» **EXERCISE REQUIREMENTS**
An exact copy of all the data below is required.
---
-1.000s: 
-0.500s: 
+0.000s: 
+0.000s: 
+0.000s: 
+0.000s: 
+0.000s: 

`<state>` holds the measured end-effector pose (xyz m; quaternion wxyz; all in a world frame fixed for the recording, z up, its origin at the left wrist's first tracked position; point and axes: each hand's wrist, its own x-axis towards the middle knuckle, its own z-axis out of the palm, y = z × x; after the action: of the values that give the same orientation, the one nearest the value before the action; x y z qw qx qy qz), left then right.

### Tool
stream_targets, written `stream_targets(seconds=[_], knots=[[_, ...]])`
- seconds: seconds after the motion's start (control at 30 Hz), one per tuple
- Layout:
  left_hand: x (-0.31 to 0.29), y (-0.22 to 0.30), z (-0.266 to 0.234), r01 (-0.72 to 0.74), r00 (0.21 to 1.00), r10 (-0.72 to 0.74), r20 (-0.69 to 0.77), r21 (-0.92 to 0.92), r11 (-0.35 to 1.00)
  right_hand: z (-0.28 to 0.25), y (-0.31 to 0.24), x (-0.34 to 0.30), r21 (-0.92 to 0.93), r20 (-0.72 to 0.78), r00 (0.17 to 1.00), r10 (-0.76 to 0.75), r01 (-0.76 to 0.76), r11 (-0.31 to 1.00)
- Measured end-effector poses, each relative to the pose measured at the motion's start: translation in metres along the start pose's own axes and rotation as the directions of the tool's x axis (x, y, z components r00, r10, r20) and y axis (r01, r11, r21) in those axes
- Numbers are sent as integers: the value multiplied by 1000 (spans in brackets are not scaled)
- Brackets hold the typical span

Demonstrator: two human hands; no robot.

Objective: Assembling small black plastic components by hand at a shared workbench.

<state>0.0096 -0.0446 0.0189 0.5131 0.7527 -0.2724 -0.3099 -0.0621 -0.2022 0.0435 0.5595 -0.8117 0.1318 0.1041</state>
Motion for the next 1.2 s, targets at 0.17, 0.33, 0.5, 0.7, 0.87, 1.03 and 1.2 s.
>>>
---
» **TASK OUTPUT**
-1.000s: 
-0.500s: 
+0.000s: 
+0.000s: 
+0.000s: 
+0.000s: 
+0.000s: 

`<state>` holds the measured end-effector pose (xyz m; quaternion wxyz; all in a world frame fixed for the recording, z up, its origin at the left wrist's first tracked position; point and axes: each hand's wrist, its own x-axis towards the middle knuckle, its own z-axis out of the palm, y = z × x; after the action: of the values that give the same orientation, the one nearest the value before the action; x y z qw qx qy qz), left then right.

### Tool
stream_targets, written `stream_targets(seconds=[_], knots=[[_, ...]])`
- seconds: seconds after the motion's start (control at 30 Hz), one per tuple
- Layout:
  left_hand: x (-0.31 to 0.29), y (-0.22 to 0.30), z (-0.266 to 0.234), r01 (-0.72 to 0.74), r00 (0.21 to 1.00), r10 (-0.72 to 0.74), r20 (-0.69 to 0.77), r21 (-0.92 to 0.92), r11 (-0.35 to 1.00)
  right_hand: z (-0.28 to 0.25), y (-0.31 to 0.24), x (-0.34 to 0.30), r21 (-0.92 to 0.93), r20 (-0.72 to 0.78), r00 (0.17 to 1.00), r10 (-0.76 to 0.75), r01 (-0.76 to 0.76), r11 (-0.31 to 1.00)
- Measured end-effector poses, each relative to the pose measured at the motion's start: translation in metres along the start pose's own axes and rotation as the directions of the tool's x axis (x, y, z components r00, r10, r20) and y axis (r01, r11, r21) in those axes
- Numbers are sent as integers: the value multiplied by 1000 (spans in brackets are not scaled)
- Brackets hold the typical span

Demonstrator: two human hands; no robot.

Objective: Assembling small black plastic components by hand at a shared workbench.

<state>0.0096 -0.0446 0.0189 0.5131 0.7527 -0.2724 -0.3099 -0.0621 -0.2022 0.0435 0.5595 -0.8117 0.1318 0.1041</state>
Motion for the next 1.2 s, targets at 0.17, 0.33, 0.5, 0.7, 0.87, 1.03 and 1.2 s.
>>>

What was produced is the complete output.